En la fábula presente lo veremos bajo otros aspectos.
Trátase de un avaro que vive en compañía de un mono, de quienes nos hablan Cento Novelle antiche, Nicolás de
Pérgamo, Morlini, Straparole y Tristán l'Ermite. Pudo ser próximo pariente de
aquellos otros atesoradores que conocemos por las narraciones de El Avaro robado, El Enterrador y su
Compadre, El Cazador y el Puma, El Avara y sus Mozos, El Desesperado, el Avaro
y el Tesoro, y algunas otras análogas.
Nuestro desdichado y repelente Berrugo acumulaba con
furor onzas peluconas marengos, napoleones, luises, esterlinas, argen-tinos,
cóndores, soles... y cobres.
Como el peñón que fascinaba al avaro de Pereda y fué
el instrumento de su trágico fin, nuestro Berrugo había escogido la cueva de un
islote desierto para confiarle su tesoro. La caleta era sólo frecuentada por
el avaro y su mono que nunca despertaron sospechas en los cacos, por su astroso
aspecto. Allí se pasaba las horas muertas el Harpagón de nuevo cuño a la lumbre
incierta de una vela de sebo contando, calculando, haciendo sumas y restas que
volvía a verificar a la luz del sol, restando, sumando, calculando, contando
sin fin; a ratos gozando con sonrisa ancha, rascándose otras precipitadamente
con entrambas huesosas manos las dos docenas de pelos que le quedaban en el
occipucio... De súbito se ponía de pie, daba un puñetazo en el tablón rústico
que le servía de mostrador y bufete, corría al hueco de la roca, sacaba otra
lata repleta de monedas, y volvía a las cuatro operaciones. El resultado final
era un bramido:
-"¿Quién me saca dinero ¡cascajo! Faltan dos
esterlinas ¡recontra! Y el otro día desaparecieron también cuatro doblones...
!que desaparecidos vea yo en los profundos infiernos y nadando en sus llamas al
criminal que así me mata!".
Es el caso que el Berrugo tenía la pueril costumbre de
arrojar peladillas, galetes y guijarros al mar, para desentumecerse después de
las sesiones largas en la húmeda y sombría caverna. El mono, viéndose alguna
vez solo, lo imitaba, naturalmente, en tal ejercicio, pero más de cuatro veces
se sirvió de las monedas confundiéndolas con guijarros. Razón por la cual el
Berrugo, aunque más se despistojaba en sus cálculos, nunca, llegaba a la suma
cabal.
Extremó entonces sus precauciones y, en las horas que
él no podía estarse cabe su teroso, amarraba el macaco en la cueva, e iba a
sus menesteres.
Un buen día, el cuadrumano, sea que hubiese visto
pasar a Anfitrite o a Neptuno, sea que alguna Nereida, o algún Delfín, o alguna
Oceánida ¡vaya usted a saber! lo hubiesen provocado, el caso es que comenzó a
ejercitarse en el tiro a la paloma, digo, a la corvina, con las pilas de
marengos, esterlinas, onzas y doblones. Comenzaron éstos a salir por la
ventanilla, casi a rás del mar, silbando, rozaban en dos o tres puntos el agua
haciéndola chispear, y se hundían hasta dar fondo a cuarenta brazas de la
superficie. Entusismado con el cinegético ejercicio, el cuadrumano quiso probar
hasta donde llegaban su destreza y vigor de brazos: tomó de a tres en cada mano
anterior las monedas y aquello fué una verdadera lluvia de oro en la ensenada.

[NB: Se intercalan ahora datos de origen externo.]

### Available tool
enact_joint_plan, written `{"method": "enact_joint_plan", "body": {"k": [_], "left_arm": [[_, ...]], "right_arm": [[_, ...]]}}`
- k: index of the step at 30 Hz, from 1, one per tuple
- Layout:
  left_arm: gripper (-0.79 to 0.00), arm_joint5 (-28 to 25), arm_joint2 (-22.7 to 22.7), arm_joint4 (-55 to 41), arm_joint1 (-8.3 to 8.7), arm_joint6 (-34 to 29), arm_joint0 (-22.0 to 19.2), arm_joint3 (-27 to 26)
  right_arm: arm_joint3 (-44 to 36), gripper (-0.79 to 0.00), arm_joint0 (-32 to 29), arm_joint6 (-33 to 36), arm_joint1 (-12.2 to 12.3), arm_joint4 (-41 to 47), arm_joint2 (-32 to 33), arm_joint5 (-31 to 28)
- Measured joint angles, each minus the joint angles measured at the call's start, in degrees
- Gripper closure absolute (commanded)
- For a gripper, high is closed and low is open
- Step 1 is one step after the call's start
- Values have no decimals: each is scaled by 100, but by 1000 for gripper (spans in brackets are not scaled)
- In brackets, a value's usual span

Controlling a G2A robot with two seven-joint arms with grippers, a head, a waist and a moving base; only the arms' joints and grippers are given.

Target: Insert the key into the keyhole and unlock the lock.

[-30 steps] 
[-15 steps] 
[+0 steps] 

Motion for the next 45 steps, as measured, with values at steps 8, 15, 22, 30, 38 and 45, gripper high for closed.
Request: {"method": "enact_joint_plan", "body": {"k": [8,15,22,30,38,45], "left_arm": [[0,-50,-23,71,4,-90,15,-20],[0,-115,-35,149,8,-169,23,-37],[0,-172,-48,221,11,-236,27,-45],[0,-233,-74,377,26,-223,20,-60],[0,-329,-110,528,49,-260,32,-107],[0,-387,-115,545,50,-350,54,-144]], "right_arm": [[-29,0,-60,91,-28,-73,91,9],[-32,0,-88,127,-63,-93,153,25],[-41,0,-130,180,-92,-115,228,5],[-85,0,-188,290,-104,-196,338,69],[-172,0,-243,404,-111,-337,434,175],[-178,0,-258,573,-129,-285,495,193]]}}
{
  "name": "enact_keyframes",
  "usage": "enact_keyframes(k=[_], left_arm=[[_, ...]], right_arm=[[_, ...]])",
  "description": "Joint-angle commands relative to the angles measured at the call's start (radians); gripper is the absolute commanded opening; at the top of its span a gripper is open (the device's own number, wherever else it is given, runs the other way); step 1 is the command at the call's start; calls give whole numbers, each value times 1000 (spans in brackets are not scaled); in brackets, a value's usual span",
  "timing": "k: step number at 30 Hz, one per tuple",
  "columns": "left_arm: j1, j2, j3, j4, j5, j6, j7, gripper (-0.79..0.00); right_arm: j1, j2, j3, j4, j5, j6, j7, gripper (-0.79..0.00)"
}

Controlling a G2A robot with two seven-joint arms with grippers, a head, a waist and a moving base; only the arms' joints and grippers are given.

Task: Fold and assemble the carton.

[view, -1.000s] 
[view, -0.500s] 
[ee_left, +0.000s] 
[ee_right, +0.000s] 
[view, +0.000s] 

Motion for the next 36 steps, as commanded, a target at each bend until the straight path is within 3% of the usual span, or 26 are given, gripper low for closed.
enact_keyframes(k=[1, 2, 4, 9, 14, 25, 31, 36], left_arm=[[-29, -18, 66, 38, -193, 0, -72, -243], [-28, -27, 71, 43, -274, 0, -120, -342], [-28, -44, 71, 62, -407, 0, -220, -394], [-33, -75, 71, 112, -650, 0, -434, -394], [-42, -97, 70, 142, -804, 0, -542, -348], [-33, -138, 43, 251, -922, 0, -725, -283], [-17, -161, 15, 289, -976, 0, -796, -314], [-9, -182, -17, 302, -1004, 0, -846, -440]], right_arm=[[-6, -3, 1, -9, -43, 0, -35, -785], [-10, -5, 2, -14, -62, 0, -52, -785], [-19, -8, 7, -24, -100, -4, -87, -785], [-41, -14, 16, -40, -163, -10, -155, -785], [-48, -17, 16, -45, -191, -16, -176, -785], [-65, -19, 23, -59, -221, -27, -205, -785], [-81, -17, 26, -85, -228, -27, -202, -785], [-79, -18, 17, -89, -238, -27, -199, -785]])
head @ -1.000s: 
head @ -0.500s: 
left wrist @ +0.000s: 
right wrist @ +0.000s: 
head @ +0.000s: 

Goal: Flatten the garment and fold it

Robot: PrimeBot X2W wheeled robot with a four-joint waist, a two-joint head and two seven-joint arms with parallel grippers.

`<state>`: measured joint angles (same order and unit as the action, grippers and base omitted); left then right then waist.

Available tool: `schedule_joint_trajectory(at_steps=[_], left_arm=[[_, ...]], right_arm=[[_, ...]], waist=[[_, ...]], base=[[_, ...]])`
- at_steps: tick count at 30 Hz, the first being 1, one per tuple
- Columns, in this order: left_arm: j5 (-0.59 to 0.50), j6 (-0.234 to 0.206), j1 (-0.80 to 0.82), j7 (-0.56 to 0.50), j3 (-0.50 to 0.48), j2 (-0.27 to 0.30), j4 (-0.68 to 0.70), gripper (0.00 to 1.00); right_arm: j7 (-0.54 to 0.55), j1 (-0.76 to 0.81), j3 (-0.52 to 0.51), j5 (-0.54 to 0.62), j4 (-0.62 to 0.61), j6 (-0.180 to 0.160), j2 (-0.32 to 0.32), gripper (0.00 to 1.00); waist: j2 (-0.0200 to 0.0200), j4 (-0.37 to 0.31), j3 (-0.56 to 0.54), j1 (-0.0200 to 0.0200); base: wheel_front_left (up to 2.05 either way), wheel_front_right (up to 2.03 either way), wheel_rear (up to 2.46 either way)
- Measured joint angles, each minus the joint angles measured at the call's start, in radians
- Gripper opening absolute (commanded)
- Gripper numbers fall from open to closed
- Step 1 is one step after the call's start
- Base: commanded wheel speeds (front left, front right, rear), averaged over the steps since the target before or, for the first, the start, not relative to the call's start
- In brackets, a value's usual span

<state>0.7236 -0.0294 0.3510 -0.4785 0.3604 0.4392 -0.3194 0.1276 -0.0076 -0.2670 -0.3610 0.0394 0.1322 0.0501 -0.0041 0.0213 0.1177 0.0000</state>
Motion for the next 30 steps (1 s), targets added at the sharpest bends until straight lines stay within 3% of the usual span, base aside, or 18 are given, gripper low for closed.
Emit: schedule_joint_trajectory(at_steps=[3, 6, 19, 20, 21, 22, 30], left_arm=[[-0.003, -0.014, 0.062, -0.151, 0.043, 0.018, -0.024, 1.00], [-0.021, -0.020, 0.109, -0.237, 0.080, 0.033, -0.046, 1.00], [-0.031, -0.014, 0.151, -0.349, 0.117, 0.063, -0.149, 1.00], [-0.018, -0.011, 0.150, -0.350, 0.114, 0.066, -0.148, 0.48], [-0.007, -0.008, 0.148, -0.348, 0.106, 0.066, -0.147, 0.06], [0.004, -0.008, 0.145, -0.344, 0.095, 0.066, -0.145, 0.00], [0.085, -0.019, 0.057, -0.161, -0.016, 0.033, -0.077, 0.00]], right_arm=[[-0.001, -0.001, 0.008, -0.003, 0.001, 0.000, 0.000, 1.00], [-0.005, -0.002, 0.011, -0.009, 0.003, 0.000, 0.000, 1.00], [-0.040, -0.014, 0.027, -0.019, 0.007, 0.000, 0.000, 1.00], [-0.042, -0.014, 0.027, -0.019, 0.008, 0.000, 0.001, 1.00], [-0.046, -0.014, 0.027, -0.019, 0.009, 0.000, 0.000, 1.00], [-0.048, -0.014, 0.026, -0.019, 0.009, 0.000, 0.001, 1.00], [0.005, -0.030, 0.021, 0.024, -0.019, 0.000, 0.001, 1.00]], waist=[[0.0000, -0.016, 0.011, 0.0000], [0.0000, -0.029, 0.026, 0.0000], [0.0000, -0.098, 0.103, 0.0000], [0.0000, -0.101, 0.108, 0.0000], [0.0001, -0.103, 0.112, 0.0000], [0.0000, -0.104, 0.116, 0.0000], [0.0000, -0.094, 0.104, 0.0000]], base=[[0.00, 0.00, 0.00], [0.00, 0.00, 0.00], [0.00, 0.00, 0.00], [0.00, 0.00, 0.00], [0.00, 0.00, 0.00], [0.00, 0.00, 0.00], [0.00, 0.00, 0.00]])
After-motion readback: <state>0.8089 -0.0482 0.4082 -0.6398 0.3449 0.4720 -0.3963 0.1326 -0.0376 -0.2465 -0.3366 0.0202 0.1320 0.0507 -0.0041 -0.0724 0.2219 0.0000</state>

Cuando, una hora más tarde, el ruído de la llave en la
cerradura, le indicó la llegada del amo, arrojó de prisa los últimos cóñdores
y argentinos que restaban aun del tesoro, y se tumbó sobre el bfete fingiendo
dormir. Pero su maniobra había sido descubierta tres minutos antes por el
avaro, que llegaba enloquecido, aunque sin sospechar toda la magnitud del desastre.
Cuando comprobó que quedaban sólo algunos cobres de lo
que, había sido una pingüe fortuna, soltó un alarido bestial y, arremetiendo al
mono, no dudara en hacerlo pedazos, si éste no lo madrugara dándole tan feroz
mordisco que le llevó la mitad del rostro.
Saltó fuera de la caverna el cuadrumano
desapareciendo, y cayó de bruces el avaro, fulminado de una apoplejía.